Giving Compass' Take:

• Julia Hanna explains how the Kraft Precision Medicine Accelerator is working to speed up the creation and distribution of cancer therapies by eliminating systemic barriers to progress. 

• How can other funders learn from this model? Can this strategy be effective in other issue areas? 

• Learn about market-based solutions for health system improvements

With billions of dollars spent on the development of precision medicine and related cancer research over the last decade, a recent partnership seeks a new way to bring these treatments to patients more quickly: through a better business model.

Founded in 2016 with a $20 million gift from the Robert and Myra Kraft Family Foundation, the Kraft Precision Medicine Accelerator is a partnership between the foundation, Harvard Business School, and the Broad Institute of MIT and Harvard.

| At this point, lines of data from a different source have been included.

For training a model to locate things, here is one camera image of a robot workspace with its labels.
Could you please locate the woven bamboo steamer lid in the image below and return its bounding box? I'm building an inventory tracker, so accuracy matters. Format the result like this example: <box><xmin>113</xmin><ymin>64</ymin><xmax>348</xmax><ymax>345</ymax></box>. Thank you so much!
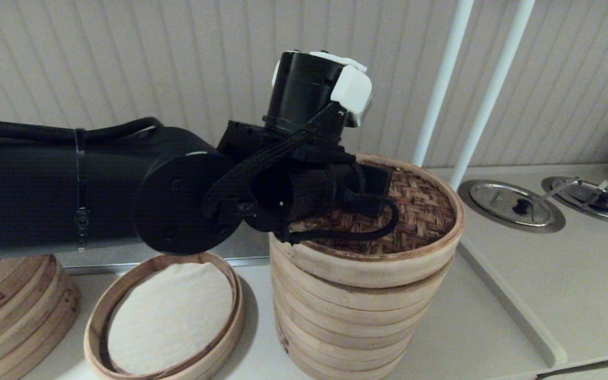
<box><xmin>270</xmin><ymin>153</ymin><xmax>466</xmax><ymax>289</ymax></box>

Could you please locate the tall bamboo steamer stack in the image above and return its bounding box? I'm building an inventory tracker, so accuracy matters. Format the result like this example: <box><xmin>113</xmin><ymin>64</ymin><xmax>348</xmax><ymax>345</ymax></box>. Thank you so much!
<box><xmin>270</xmin><ymin>259</ymin><xmax>455</xmax><ymax>380</ymax></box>

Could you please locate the single bamboo steamer tray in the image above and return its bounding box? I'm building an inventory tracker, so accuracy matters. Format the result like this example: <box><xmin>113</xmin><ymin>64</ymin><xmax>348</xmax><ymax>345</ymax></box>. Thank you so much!
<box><xmin>83</xmin><ymin>251</ymin><xmax>245</xmax><ymax>380</ymax></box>

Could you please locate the white steamer liner cloth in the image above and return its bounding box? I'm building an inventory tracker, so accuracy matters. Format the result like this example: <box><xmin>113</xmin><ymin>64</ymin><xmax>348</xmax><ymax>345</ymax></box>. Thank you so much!
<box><xmin>107</xmin><ymin>262</ymin><xmax>234</xmax><ymax>376</ymax></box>

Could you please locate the bamboo steamer stack with stitching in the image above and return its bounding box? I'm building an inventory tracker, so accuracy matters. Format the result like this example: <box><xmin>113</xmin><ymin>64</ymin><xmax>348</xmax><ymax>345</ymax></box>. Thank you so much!
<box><xmin>0</xmin><ymin>254</ymin><xmax>81</xmax><ymax>380</ymax></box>

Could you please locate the stainless steel perforated steam plate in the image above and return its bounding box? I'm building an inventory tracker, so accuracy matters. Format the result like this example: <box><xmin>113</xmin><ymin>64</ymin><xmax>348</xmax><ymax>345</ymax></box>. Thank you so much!
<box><xmin>56</xmin><ymin>224</ymin><xmax>272</xmax><ymax>275</ymax></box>

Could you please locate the white metal pole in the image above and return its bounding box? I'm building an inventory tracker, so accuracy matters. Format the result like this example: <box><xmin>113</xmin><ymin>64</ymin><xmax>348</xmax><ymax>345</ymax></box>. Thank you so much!
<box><xmin>449</xmin><ymin>0</ymin><xmax>537</xmax><ymax>191</ymax></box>
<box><xmin>412</xmin><ymin>0</ymin><xmax>474</xmax><ymax>168</ymax></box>

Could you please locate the black braided sleeve cable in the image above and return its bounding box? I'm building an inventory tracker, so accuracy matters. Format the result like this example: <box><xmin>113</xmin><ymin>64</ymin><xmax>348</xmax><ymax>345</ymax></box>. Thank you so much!
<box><xmin>201</xmin><ymin>124</ymin><xmax>318</xmax><ymax>220</ymax></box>

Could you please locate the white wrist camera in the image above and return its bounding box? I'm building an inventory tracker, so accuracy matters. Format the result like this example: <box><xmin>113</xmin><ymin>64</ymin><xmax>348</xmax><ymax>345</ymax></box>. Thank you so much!
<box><xmin>347</xmin><ymin>95</ymin><xmax>374</xmax><ymax>129</ymax></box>

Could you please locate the long steel utensil handle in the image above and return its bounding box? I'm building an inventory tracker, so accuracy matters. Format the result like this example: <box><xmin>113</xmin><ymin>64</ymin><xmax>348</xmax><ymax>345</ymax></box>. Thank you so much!
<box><xmin>539</xmin><ymin>177</ymin><xmax>582</xmax><ymax>204</ymax></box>

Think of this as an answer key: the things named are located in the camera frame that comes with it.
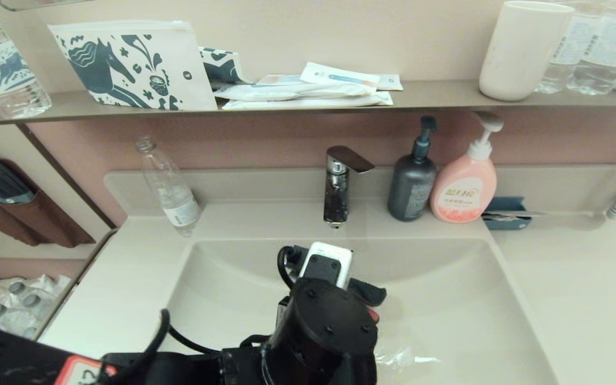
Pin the blue striped white sachet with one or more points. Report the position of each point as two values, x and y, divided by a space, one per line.
340 76

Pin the dark grey pump bottle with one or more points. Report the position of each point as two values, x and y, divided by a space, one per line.
409 187

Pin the horse label water bottle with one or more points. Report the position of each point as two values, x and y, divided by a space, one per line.
3 69

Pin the large horse print pouch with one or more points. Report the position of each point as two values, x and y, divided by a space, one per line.
126 64

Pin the clear empty plastic bottle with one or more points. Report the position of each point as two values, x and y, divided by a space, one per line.
171 192

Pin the white ceramic sink basin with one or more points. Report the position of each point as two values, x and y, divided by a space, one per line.
447 299

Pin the small blue tray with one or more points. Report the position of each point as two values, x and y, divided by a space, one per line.
506 206

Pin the pink soap pump bottle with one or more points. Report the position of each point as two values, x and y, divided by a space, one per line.
463 192

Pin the taupe wall shelf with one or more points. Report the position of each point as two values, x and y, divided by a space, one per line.
436 96

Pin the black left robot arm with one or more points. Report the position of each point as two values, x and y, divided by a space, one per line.
318 331

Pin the white label water bottle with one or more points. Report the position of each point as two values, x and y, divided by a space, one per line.
572 48
607 53

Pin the long flat white packet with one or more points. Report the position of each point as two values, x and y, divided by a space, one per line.
308 101

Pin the small horse print pouch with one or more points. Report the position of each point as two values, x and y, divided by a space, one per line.
225 67

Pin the shrink-wrapped water bottle pack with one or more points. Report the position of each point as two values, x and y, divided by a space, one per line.
14 305

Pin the chrome sink faucet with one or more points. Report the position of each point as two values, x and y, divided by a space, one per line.
336 198

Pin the white wrapped toiletry packet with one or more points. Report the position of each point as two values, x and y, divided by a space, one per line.
286 91

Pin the orange microfibre cloth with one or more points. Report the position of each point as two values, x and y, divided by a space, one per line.
374 314

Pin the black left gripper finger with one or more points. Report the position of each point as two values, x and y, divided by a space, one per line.
368 292

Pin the small white sachet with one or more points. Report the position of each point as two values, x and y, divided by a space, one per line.
391 82

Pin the white plastic cup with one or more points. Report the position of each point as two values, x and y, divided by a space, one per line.
522 53

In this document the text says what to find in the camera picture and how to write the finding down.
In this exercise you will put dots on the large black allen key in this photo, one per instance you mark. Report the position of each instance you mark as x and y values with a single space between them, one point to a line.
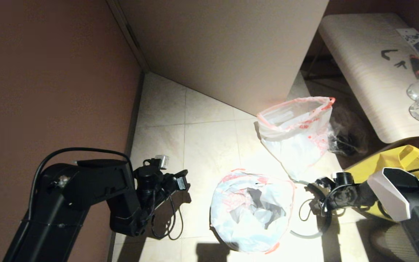
387 55

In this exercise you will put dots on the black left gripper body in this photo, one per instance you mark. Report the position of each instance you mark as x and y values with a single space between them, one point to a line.
167 185

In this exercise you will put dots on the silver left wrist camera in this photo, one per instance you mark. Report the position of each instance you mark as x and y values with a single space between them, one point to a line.
158 161

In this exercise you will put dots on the red black screwdriver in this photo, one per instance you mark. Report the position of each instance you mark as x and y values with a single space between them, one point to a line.
416 67

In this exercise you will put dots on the light wood grain table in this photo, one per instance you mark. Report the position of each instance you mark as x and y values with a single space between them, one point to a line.
362 72

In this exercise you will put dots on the yellow fabric tote bag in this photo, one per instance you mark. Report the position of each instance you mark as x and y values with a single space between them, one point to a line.
398 158

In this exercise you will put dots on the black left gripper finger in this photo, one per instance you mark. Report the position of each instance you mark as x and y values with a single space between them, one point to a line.
183 173

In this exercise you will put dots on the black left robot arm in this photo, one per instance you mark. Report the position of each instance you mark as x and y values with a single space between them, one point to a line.
78 196

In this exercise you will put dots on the black cylindrical wrist camera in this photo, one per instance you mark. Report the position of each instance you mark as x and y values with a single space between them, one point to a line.
343 178

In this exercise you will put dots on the printed paper leaflet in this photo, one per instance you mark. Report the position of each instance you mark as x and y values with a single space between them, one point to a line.
413 37

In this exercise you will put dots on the black cylindrical wrist motor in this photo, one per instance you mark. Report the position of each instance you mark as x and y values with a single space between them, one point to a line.
147 178

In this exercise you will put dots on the small black allen key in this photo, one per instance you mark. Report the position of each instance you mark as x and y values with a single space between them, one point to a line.
400 65

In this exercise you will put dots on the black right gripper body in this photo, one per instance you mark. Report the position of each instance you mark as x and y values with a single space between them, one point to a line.
344 198

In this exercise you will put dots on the beige door panel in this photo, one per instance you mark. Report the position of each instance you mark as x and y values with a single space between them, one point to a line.
224 54

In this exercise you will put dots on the clear bag with black contents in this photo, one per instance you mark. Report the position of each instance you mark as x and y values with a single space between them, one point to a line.
346 140

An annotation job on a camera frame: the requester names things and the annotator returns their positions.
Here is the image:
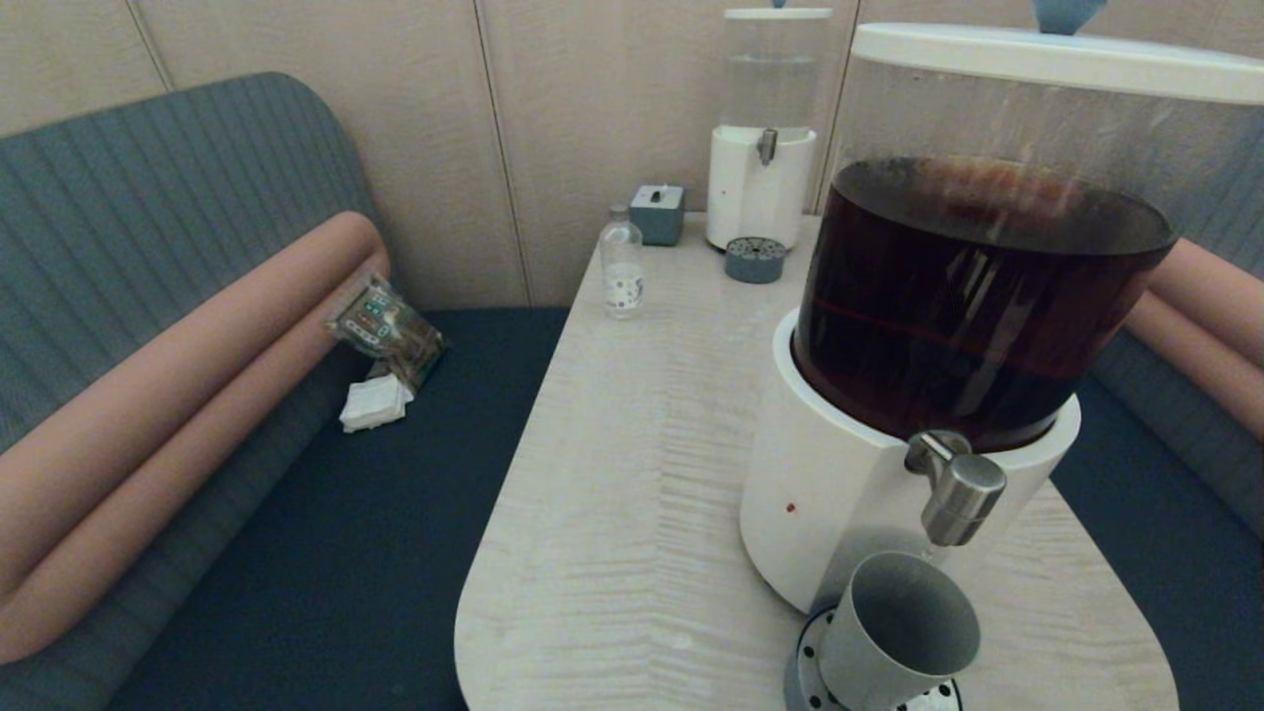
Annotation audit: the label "large silver dispenser tap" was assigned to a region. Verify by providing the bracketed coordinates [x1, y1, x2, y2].
[904, 431, 1008, 547]

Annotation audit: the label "grey plastic cup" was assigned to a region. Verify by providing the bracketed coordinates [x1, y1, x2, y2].
[818, 551, 982, 711]

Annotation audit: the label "clear plastic bottle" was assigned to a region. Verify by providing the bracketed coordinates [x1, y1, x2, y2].
[600, 204, 646, 320]

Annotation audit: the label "small grey box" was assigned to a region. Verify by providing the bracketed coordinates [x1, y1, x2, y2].
[629, 184, 686, 248]

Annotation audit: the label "small grey drip tray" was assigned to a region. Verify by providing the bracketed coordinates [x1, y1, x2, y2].
[724, 237, 788, 285]

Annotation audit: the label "small clear water dispenser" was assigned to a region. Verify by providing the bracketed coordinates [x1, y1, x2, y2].
[706, 18, 830, 253]

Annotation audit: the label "green snack package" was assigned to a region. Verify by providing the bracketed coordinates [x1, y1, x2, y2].
[326, 274, 450, 391]

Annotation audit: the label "large dark-tea drink dispenser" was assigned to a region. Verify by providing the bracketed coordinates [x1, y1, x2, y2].
[739, 49, 1264, 618]

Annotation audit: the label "white paper napkins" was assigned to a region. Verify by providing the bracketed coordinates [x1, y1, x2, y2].
[339, 373, 416, 434]

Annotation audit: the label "dark blue seat cushion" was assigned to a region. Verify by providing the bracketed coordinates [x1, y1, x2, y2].
[1049, 375, 1264, 711]
[104, 306, 574, 711]

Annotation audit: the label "large perforated metal drip tray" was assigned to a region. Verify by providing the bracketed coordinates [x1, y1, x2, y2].
[785, 604, 964, 711]

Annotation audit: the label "small white dispenser lid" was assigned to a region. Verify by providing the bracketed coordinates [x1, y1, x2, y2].
[724, 0, 832, 23]

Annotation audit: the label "pink bolster cushion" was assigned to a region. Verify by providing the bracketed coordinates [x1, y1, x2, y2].
[0, 210, 386, 598]
[0, 249, 393, 666]
[1145, 235, 1264, 371]
[1121, 288, 1264, 442]

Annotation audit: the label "large white dispenser lid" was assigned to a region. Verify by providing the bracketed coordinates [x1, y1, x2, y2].
[847, 0, 1264, 105]

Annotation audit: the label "grey ribbed sofa backrest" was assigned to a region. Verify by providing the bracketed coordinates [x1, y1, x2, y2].
[1081, 128, 1264, 539]
[0, 71, 381, 711]

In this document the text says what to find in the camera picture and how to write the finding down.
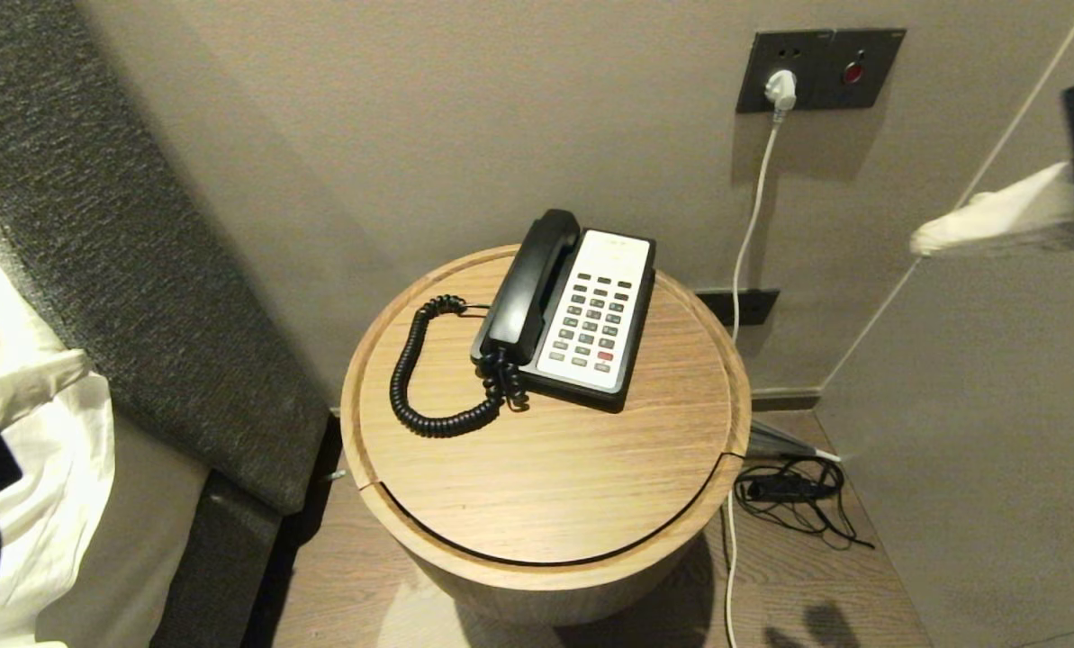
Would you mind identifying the dark grey fabric bed base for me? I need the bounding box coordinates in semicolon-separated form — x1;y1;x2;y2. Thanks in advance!
149;470;285;648

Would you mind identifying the black and white telephone base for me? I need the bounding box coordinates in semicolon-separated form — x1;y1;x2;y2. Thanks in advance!
492;229;657;415

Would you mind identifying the beige bed sheet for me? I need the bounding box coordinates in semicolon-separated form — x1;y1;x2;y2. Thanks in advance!
37;409;212;648

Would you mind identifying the white bedding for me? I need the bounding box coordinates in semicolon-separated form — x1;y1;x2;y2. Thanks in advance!
0;238;119;648

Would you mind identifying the white power plug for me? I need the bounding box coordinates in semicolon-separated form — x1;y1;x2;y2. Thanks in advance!
764;69;799;113

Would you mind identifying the black coiled phone cord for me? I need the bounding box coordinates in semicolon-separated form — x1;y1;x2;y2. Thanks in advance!
389;294;530;439

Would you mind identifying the grey tapered object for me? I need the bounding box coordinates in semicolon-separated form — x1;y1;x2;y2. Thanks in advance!
745;421;842;464

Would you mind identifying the dark plate with red button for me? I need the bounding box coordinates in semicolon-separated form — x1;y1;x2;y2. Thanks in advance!
826;28;907;111

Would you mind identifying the black telephone handset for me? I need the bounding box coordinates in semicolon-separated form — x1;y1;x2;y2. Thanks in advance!
470;209;582;365

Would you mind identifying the tangled thin black cable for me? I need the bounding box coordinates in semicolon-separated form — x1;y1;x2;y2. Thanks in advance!
732;456;875;550

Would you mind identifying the black wall outlet plate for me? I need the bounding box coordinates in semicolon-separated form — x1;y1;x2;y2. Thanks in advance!
694;289;779;328

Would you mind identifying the grey upholstered headboard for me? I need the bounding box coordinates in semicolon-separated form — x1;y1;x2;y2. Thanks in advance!
0;0;332;516

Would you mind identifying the black power adapter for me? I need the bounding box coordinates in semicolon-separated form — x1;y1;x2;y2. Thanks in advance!
748;477;836;501

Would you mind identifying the white power cable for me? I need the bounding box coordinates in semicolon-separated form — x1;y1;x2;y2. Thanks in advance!
723;112;782;648

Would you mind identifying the round wooden side table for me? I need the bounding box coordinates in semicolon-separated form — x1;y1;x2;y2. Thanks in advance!
340;245;753;626

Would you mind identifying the brown skirting board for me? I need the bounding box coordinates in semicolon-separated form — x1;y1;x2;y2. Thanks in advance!
748;387;824;413

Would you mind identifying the dark grey socket plate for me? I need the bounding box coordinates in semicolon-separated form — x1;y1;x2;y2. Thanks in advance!
736;31;835;114

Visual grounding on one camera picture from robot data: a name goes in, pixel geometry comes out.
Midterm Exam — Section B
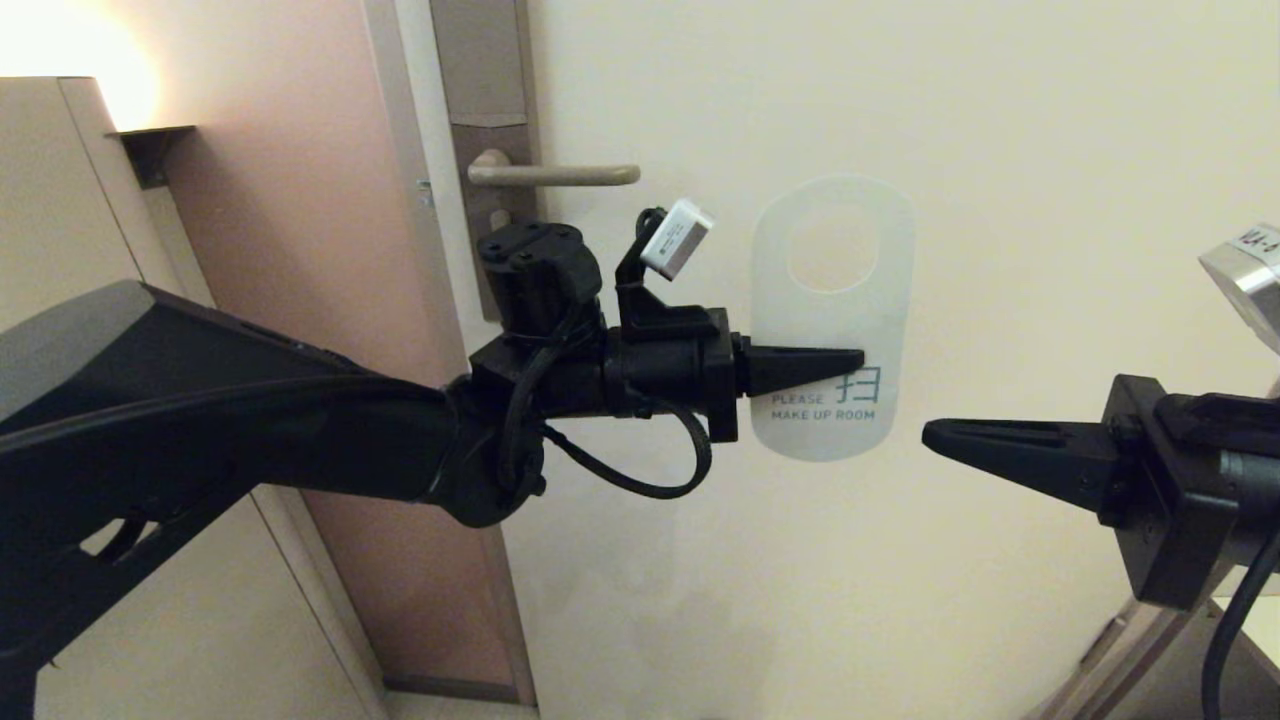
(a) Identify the blue do-not-disturb door hanger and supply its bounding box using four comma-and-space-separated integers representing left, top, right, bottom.
750, 177, 916, 463

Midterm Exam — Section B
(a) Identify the white door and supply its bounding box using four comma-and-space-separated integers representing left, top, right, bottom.
395, 0, 1280, 720

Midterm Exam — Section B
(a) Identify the small metal hinge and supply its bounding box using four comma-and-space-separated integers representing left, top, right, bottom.
1082, 620, 1128, 669

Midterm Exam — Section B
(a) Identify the dark cabinet side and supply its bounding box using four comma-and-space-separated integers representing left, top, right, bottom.
1110, 610, 1280, 720

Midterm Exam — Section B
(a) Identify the brown metal lock plate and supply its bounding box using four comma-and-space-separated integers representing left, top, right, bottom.
430, 0, 549, 323

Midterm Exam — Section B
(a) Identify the black looped cable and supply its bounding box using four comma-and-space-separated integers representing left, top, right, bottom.
540, 405, 714, 501

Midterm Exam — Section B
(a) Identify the metal lever door handle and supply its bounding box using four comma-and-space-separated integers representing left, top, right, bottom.
467, 150, 641, 189

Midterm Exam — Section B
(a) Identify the dark wall lamp bracket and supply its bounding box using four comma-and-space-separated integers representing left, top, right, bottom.
108, 126, 198, 191

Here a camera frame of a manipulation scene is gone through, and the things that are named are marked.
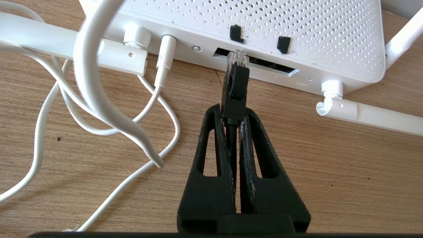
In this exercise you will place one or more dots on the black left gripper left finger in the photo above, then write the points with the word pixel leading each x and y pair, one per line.
pixel 205 198

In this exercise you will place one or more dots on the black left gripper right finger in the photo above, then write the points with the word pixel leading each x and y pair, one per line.
pixel 271 198

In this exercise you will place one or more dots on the white router with four antennas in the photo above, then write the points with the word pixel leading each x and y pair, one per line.
pixel 297 29

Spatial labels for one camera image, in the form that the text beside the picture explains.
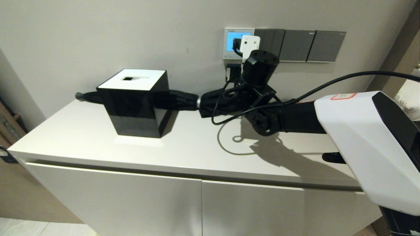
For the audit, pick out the grey single switch plate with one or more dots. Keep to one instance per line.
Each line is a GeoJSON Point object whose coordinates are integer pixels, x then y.
{"type": "Point", "coordinates": [326, 46]}
{"type": "Point", "coordinates": [297, 46]}

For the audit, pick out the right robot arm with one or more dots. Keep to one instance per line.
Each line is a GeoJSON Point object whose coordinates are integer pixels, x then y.
{"type": "Point", "coordinates": [361, 131]}

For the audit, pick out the brown door frame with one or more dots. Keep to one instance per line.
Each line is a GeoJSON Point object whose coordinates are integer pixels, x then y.
{"type": "Point", "coordinates": [397, 42]}

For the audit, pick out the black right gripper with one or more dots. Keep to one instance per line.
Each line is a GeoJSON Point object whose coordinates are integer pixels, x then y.
{"type": "Point", "coordinates": [261, 67]}

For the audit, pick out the black tissue box white top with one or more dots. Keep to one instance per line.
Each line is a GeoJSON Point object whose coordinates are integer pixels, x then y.
{"type": "Point", "coordinates": [134, 111]}

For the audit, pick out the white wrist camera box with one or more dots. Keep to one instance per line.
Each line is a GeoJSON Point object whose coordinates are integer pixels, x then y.
{"type": "Point", "coordinates": [250, 44]}

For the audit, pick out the white thermostat control panel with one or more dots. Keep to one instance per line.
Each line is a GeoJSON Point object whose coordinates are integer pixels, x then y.
{"type": "Point", "coordinates": [228, 49]}

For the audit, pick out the grey three-rocker switch plate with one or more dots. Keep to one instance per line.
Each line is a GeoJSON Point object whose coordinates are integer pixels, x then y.
{"type": "Point", "coordinates": [277, 39]}

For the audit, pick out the white cabinet door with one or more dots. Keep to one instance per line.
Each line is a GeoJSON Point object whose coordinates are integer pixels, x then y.
{"type": "Point", "coordinates": [115, 200]}
{"type": "Point", "coordinates": [279, 213]}

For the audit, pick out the white duvet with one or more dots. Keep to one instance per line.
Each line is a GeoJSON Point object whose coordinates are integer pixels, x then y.
{"type": "Point", "coordinates": [410, 98]}

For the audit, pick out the white cabinet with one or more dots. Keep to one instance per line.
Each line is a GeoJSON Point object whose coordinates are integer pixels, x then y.
{"type": "Point", "coordinates": [180, 147]}

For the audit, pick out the black folded umbrella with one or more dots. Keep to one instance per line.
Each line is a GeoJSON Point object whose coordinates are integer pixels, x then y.
{"type": "Point", "coordinates": [183, 100]}

The alliance is working to eliminate inefficiencies and bottlenecks in the precision medicine development system to speed delivery of targeted therapies to the marketplace.

“The Kraft initiative was founded with the goal of optimizing the business plan in precision medicine to accelerate new therapies to oncology patients,” says co-chair Kathy Giusti, adding that much of that work has entailed identifying high-performing organizations in the precision medicine ecosystem that are willing to collaborate and drive progress.

“We bring together the most disruptive and thoughtful leaders in this area and engage them to identify the greatest challenges and solve for them,” she says. “As we do that, we write the business plan to help accelerate treatments.”